I had never before seen this photo of the two of us.  We had bright eyes, whitish teeth, red lips, dark hair.  We looked happy.  Seeing those young, fresh, colorful versions of us really took me aback.  It has been a long thirty years since then.

It pricked my conscience, seeing Ron so full of life, and looking quite handsome.  Lately he has been pretty sapped.  We both have.  Like the couple in that picture, we still have the deep-down desire sometimes to do something crazy.  But our latest attempt hasn't panned out. And unlike the young us, we feel that we are running out of time.

Marriage is ironic because you join your life with someone you want to spend most of your time with.  Then you both go off in your separate directions and spend most of your time apart, because of work.  I wrote about this a long time ago, saying how I wished that Ron and I could work together.

Well, recently we decided to try something different.  We thought maybe we could be houseparents for needy children.  We even thought maybe God wanted us to do that.  We could do it as a family.  We could serve God and serve others and work together.  It seemed like a wonderful idea.

So we visited some children's homes.  We filled out applications, went on interviews, traveled to four states, met a lot of good people, and saw a whole new world.  We really wanted to do it.  But it turned out the only place we wanted to go, we could not.  And that was extremely hard. 

So now I'm thinking about Ron and me, and how I can be a better wife and mother, serve God and serve others, and do the best I can here.  But we still have to slog through this disappointment.  And I don't like feeling this way.

Monday, February 16, 2015

Fish Boil

In our last house, we lived next door to a big funny man in his sixties, Hal Gunderson, and his sweet wife, Jane.  They were of Swedish descent, like many people who lived in the town of Geneva.  I might have guessed by their appearance, but the real reason I knew was that they had a "Parking for Swedes Only" sign next to their driveway.

Hal had a scruffy looking patchy old dog named Lady who would straggle along after him most of the time.  Whenever you'd run into the two of them outside Hal would shout, "Say hello, Lady!"  And I would think he was telling me to say hi to his dog.  I finally figured out he was trying to get his dog to let out a tired bark.  Once in a while she did.

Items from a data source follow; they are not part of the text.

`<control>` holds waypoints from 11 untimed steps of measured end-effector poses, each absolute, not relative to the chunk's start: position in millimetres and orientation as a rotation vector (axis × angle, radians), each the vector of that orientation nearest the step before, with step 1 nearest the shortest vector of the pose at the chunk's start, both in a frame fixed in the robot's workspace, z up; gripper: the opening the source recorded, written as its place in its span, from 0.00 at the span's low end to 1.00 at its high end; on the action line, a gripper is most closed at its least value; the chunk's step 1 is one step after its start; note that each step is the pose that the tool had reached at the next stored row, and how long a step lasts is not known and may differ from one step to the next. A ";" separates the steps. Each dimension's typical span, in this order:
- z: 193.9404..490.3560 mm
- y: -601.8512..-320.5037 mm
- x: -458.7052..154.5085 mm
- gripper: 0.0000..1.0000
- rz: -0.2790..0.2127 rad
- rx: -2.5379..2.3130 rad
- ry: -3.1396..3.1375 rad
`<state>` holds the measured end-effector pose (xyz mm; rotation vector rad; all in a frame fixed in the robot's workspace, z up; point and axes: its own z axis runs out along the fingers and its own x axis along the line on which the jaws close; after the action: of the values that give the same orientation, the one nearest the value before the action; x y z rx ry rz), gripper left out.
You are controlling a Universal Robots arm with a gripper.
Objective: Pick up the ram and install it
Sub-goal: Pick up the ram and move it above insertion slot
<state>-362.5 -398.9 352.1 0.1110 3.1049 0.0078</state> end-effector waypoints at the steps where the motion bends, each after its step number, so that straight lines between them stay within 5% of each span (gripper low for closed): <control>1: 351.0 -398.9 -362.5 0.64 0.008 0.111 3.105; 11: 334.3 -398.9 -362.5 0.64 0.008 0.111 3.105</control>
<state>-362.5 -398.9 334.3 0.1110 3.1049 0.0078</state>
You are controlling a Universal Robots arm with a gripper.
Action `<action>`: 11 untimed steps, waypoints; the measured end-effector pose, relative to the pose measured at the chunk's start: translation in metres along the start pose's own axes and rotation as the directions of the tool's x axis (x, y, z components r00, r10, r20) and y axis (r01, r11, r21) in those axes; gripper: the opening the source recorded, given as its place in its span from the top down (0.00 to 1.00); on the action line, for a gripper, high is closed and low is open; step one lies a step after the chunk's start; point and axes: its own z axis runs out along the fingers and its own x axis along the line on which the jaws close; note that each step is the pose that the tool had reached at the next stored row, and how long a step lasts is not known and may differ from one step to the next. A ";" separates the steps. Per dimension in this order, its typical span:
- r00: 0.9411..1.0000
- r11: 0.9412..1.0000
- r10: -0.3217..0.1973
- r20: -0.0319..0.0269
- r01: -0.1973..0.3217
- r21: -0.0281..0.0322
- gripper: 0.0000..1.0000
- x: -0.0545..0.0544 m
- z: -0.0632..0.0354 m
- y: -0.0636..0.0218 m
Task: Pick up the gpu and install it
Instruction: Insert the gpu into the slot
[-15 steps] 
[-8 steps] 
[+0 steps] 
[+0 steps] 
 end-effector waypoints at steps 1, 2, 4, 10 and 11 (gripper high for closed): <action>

Mr. Gunderson and his wife had a few traditions they liked to keep.  They would have all their grown children and grandchildren over each Saturday morning and Hal would make pancakes.  That was nice.  Also, he and Jane and sometimes another couple would every so often drive up to somewhere in Wisconsin for a fish boil.  Hal described the event to us at least a couple of times--with images of a giant outdoor cauldron boiling over and how delicious it was. 

To me, a "fish boil" just didn't sound that appealing.  Especially since in my stepmom's family there were Floridians, fishermen, who lived in the Keys.  We had been down there a few times when I was a teen and had pigged out many times on fresh deep-fried grouper, along with corn fritters and syrup.  Now that was living!

Several years ago we moved away from our house in Geneva and the Gundersons, though they came out here once to see us.  They were good neighbors.  I have never forgotten them, and I guess I never forgot about that fish boil either.   Hal had described the process in detail, and one day I decided to try it.  I went online and found the basic instructions.  Though we did it on a small scale indoors, it worked well.  It really was, as Hal had said, delicious.

I will say, if you are going to cook fish in your house, it is going to smell bad.  I don't care how you do it.  It is extremely weird to me that it can smell bad cooking but then taste really good.  But, it does.  (Unless it is just bad fish and I do not know about that as we only get good fish.)

So when Hal had described the fish boil, it didn't sound good, and when I cooked it, it didn't smell good, and really, boiled fish--all white, with white-ish potatoes and onions doesn't even look good.  But then you eat it, and it tastes good. So, things aren't always what they seem; but sometimes they are (like if you have bad fish).